Tanith Lee (19 September 1947 – 24 May 2015) was a British writer of science fiction, horror, and fantasy. She was the author of over 90 novels and 300 short stories, a children's picture book (Animal Castle), and many poems. She also wrote two episodes of the BBC science fiction series Blake's 7. She was the first woman to win the British Fantasy Award best novel award (also known as the August Derleth Award), for her book Death's Master (1980).[1][2]

Biography

Early life

Tanith Lee was born on 19 September 1947 in London, to professional dancers Bernard and Hylda Lee.[3][4][5] Despite a persistent rumor, she was not the daughter of Bernard Lee (the actor who played "M" in the James Bond series films between 1962 and 1979). According to Lee, although her childhood was happy, she was the "traditional kid that got bullied," and had to move around frequently due to her parents' work.[5][6] Although her family was poor, they maintained a large paperback collection, and Lee actively read weird fiction, including "Silken Swift" by Theodore Sturgeon and "Gabriel Ernest" by Saki, and discussed such literature as Hamlet and Dracula with her parents.[7] Lee attended many different schools in childhood. She was at first incapable of reading due to a mild form of dyslexia, which was diagnosed later in life, but when she was aged 8, her father taught her to read in about a month, and she began to write at the age of 9.[6]

Education

Because Lee's parents had to move for jobs, Lee attended numerous primary schools, then Prendergast Grammar School for Girls.[4][5] Three subjects inspired Lee: English, history, and religion. After high school, Lee attended Croydon Art College for a year. Realizing that was not what she wanted to do, she dropped out of her course and held a number of occupations: she has been a file clerk, waitress, shop assistant, and assistant librarian.[4][5][8]

Writing career

Her first professional sale came from "Eustace," a ninety-word vignette at the age of 21 in 1968. She continued to work in various jobs for almost another decade, due to rejection of her books.[4][8] Her first novel (for children) was The Dragon Hoard, published in 1971 by Macmillan. Many British publishers rejected The Birthgrave thus she wrote to DAW Books.[4] Her career really took off with the acceptance in 1975 by DAW Books USA of her adult fantasy epic The Birthgrave – a mass-market paperback. Lee subsequently maintained a prolific output in popular genre writing.[3][4][9][10] The Birthgrave allowed Lee to be a full-time writer and stop doing "stupid and soul-killing jobs."[11]

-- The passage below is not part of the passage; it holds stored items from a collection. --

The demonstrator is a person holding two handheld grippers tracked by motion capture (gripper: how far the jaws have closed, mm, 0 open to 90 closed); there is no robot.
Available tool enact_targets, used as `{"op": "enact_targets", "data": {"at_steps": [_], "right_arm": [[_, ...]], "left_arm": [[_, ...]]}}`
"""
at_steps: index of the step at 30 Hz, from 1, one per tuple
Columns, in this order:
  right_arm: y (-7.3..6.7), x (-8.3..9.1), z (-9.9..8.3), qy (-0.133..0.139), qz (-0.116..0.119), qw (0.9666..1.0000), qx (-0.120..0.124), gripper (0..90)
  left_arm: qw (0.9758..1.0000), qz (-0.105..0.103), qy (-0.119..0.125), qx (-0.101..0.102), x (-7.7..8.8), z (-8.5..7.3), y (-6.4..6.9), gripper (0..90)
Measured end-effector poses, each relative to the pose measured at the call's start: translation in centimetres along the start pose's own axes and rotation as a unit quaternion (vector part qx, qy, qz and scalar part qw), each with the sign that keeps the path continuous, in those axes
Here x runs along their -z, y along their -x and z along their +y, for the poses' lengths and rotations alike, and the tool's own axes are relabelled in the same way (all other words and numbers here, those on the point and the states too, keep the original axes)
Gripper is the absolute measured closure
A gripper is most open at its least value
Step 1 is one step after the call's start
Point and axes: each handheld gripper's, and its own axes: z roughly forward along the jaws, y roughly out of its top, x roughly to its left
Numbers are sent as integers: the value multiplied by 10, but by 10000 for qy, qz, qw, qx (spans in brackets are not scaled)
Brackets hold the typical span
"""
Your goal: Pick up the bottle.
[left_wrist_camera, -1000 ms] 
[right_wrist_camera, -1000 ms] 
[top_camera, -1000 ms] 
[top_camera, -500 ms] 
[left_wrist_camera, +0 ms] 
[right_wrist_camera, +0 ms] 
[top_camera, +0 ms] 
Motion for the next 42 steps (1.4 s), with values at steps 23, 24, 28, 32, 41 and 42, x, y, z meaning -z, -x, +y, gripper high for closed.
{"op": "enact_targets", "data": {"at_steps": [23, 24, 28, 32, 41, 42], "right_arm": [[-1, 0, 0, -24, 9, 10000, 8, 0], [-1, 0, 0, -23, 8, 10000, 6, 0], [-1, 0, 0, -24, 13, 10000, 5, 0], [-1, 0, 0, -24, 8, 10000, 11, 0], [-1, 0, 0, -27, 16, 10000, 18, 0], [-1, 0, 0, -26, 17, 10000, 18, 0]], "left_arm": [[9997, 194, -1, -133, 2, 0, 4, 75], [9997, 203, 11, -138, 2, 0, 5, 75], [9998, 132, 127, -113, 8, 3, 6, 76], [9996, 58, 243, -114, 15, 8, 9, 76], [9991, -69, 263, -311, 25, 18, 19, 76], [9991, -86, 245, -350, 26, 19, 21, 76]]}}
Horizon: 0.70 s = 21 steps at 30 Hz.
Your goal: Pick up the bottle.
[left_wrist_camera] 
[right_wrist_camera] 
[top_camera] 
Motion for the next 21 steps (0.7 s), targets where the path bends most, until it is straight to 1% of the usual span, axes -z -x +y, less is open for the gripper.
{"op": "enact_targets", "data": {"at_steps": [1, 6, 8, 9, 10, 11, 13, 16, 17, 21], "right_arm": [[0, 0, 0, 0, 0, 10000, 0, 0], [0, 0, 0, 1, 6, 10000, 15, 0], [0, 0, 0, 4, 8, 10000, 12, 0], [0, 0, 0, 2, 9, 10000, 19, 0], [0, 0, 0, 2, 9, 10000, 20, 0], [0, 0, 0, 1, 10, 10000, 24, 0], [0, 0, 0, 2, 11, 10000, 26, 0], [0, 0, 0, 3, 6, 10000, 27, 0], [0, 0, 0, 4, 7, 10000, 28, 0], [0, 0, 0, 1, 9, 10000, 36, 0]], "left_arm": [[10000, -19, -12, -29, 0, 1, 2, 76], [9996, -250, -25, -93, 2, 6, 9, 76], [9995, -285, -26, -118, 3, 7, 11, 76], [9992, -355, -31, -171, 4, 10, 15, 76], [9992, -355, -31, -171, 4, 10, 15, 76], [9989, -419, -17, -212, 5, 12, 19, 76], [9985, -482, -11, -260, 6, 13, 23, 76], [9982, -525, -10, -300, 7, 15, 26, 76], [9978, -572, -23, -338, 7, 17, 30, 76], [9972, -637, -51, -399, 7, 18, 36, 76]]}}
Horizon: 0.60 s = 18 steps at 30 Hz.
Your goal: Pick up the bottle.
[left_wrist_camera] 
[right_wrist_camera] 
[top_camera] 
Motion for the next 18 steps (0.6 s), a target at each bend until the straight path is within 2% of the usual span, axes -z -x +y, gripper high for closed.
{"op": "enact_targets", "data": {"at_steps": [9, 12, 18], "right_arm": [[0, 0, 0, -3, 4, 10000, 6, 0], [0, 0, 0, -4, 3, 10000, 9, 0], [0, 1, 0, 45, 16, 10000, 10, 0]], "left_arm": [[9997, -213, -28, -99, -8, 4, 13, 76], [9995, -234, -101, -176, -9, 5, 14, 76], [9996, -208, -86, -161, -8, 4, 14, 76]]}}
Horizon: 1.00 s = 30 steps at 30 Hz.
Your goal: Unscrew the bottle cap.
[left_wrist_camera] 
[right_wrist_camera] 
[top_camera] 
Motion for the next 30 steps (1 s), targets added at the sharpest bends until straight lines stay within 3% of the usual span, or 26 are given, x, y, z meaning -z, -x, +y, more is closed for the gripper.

Major publishing companies were less accepting of Lee's later works.[8][12] The companies which Lee worked with for numerous years even refused to look at her proposals.[13] Smaller companies were publishing just a few of Lee's works. The refusals did not stop her from writing and she had numerous novels and short stories which were just sitting in her cupboard.[13] Mail from fans even asked if she were dead because no new Lee works had been released.[13] Lee even tried changing her genre, but to no success.

Book sales

Lee had "quietly phenomenal sales" at certain periods throughout her career.[13] When she tried changing her genre some of her works were liked by critics and published by small publishers, but it made no difference. The royalties were good before the publishers went bankrupt.[13]

Personal life and death

In 1987, Lee met artist and writer John Kaiine.[4] In 1992, the couple married.[4]

When Lee was younger, she could write for long periods of time into the early morning hours.[6] Lee's routine began to modify because, as she aged, her stamina decreased.[6][14] Lee ended her workday around 6pm to break for dinner as opposed to writing all night.[6] In her free time, she watched history and nature channels on television. Lee and Kaiine were also huge fans of Doctor Who. They lived in the south of England.[6]

Lee died at her home in East Sussex of breast cancer on 24 May 2015.[15][16]

Works

Tanith Lee's 1971 debut was the children's book The Dragon Hoard; her first adult book was The Birthgrave in 1975.[17] Lee's prolific output spans a host of different genres, including adult fantasy, children's fantasy, science fiction, horror, Gothic horror, Gothic romance, and historical fiction. Her series of interconnected tales called The Flat-Earth Cycle, beginning with Night's Master and Death's Master, is similar in scope and breadth to Jack Vance's The Dying Earth.[18] Night's Master contains allegorical tales involving Azhrarn, a demonic prince who kidnaps and raises a beautiful boy and separates him from the sorrow of the real world. Eventually, the boy wants to know more about the earth, and asks to be returned, setting off a series of encounters between Azhrarn and the Earth's people, some horrific, some positive. Later tales are loosely based on Babylonian mythology. In the science fiction Four-BEE series, Lee explores youth culture and identity in a society which grants eternally young teenagers complete freedom. They are even killed and receive new bodies, gender and/or identity over and over again. Lee has also dabbled in the historical novel with The Gods are Thirsty, set during the French Revolution.[18]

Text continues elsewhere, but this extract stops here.